From 648de70f226831af04e1d31329118c325161da0b Mon Sep 17 00:00:00 2001
From: Peter Geoghegan <pg@bowt.ie>
Date: Wed, 19 Oct 2016 13:59:20 -0700
Subject: [PATCH] Fix ON CONFLICT bugs at higher isolation levels.

When used at higher isolation levels, ON CONFLICT DO NOTHING could raise
spurious serialization failure errors.  This happened when duplicate
values were proposed for insertion within a single ON CONFLICT DO
NOTHING command. (Similar ON CONFLICT DO UPDATE cases typically raised
valid cardinality violation errors instead.)

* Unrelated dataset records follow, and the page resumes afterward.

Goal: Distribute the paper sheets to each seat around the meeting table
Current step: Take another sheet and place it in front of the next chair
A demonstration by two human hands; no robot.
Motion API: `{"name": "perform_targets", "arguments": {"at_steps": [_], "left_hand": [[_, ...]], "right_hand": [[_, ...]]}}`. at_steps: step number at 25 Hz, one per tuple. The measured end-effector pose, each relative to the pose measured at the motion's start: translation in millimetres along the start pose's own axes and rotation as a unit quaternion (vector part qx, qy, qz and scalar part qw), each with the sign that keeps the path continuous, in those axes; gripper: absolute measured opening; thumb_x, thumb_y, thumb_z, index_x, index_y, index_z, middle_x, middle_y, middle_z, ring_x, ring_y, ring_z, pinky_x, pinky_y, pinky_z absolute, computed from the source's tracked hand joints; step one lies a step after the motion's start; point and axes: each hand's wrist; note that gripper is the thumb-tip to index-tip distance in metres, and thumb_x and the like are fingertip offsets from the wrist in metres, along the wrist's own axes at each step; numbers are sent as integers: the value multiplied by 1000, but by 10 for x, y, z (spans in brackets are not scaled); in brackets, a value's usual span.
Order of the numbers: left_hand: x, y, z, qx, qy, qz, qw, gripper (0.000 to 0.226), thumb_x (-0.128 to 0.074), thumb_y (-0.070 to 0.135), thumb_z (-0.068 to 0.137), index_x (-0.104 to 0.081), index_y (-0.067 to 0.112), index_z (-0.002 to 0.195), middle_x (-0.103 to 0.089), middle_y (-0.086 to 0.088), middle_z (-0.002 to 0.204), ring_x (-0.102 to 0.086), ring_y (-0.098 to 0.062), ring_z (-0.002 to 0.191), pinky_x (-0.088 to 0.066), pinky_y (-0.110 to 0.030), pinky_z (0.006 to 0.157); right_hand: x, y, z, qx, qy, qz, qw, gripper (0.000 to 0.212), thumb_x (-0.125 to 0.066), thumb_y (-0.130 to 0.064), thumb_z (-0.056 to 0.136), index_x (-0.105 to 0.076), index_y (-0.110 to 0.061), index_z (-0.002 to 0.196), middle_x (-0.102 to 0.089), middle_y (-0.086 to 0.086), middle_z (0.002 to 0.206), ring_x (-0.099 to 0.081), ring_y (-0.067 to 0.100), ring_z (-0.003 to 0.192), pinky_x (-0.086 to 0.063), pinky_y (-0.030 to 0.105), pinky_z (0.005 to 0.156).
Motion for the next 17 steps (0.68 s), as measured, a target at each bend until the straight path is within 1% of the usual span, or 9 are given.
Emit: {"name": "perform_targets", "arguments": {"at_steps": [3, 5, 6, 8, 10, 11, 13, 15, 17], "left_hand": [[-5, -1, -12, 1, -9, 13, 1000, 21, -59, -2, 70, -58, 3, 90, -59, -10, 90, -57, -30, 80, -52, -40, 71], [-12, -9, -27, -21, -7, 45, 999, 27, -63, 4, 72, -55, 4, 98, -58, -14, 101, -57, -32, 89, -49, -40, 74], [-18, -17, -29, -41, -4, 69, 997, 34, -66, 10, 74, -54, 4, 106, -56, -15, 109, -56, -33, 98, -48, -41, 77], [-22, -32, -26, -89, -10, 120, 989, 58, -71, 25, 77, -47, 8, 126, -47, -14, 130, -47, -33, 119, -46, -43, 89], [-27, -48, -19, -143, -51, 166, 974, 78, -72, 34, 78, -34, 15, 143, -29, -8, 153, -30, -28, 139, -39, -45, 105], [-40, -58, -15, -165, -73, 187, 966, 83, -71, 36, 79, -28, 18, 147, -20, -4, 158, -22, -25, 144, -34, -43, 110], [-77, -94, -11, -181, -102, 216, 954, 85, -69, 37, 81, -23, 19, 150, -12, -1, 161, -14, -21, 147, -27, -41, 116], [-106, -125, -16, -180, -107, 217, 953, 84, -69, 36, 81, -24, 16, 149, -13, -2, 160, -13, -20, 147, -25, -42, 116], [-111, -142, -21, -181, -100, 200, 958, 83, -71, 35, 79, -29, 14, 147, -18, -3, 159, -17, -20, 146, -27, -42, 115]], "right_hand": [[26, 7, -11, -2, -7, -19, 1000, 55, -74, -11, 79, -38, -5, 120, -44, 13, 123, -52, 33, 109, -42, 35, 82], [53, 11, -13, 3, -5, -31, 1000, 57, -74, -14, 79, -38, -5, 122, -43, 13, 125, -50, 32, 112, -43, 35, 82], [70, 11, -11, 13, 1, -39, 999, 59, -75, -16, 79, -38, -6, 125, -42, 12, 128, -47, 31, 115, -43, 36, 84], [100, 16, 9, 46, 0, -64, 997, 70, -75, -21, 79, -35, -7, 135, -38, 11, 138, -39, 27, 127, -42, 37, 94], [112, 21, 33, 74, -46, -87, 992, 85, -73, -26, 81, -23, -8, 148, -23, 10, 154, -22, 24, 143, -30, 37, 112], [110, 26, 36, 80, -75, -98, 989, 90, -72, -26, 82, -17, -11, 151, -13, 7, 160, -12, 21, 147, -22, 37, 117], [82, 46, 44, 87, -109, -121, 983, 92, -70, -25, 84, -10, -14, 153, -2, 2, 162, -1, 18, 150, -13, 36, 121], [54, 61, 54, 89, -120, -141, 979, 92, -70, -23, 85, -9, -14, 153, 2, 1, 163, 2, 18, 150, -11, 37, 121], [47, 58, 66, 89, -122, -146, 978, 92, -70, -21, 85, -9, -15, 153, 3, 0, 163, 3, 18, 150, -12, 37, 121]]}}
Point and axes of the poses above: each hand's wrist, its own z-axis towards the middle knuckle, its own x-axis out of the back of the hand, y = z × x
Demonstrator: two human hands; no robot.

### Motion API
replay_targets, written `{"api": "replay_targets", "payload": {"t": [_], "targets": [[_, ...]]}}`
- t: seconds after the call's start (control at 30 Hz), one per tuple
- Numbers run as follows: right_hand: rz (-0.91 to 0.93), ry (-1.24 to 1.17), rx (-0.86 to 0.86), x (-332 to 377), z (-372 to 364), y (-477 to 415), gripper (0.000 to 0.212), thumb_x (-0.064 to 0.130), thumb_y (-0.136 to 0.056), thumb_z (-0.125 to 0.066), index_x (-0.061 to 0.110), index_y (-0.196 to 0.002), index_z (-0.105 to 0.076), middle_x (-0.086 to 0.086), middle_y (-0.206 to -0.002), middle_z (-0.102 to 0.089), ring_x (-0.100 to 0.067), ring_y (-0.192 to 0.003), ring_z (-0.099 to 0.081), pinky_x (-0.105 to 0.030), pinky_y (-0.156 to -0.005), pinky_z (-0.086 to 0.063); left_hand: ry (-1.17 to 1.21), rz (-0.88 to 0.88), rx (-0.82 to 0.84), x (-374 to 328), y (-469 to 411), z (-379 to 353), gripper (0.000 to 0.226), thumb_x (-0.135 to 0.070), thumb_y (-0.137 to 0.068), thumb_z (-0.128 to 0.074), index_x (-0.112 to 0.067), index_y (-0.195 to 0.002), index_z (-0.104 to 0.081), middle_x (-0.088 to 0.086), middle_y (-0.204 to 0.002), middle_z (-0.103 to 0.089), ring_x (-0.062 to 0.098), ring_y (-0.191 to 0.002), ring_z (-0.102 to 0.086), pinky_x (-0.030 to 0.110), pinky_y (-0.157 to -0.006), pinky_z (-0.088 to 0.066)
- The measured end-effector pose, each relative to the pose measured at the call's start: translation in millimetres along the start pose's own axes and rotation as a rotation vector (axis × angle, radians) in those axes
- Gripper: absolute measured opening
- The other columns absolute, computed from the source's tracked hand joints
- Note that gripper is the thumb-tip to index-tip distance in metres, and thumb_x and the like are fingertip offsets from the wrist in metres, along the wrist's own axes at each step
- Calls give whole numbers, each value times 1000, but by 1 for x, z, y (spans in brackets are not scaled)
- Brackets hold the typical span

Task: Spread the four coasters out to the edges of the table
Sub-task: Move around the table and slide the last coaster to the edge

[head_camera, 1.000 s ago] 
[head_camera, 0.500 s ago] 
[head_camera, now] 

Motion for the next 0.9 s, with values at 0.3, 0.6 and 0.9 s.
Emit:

Separately, though in the same code path, insufficient care was taken
when a visibility check was performed on some existing, conflicting
tuple.  At least a shared buffer lock is required on any buffer
containing a tuple whose visibility is checked through tqual.c routines,
which may set hint bits (a buffer pin is therefore insufficient).

To fix the first issue, check if tuple was created by current
transaction as a further condition of raising a serialization failure
in relevant test.  To fix the second issue, outsource visibility test to
preexisting heap_fetch() call.

Patch by Thomas Munroe and Peter Geoghegan.  First bug reported by Jason
Dusek.  Second bug reported by Konstantin Knizhnik.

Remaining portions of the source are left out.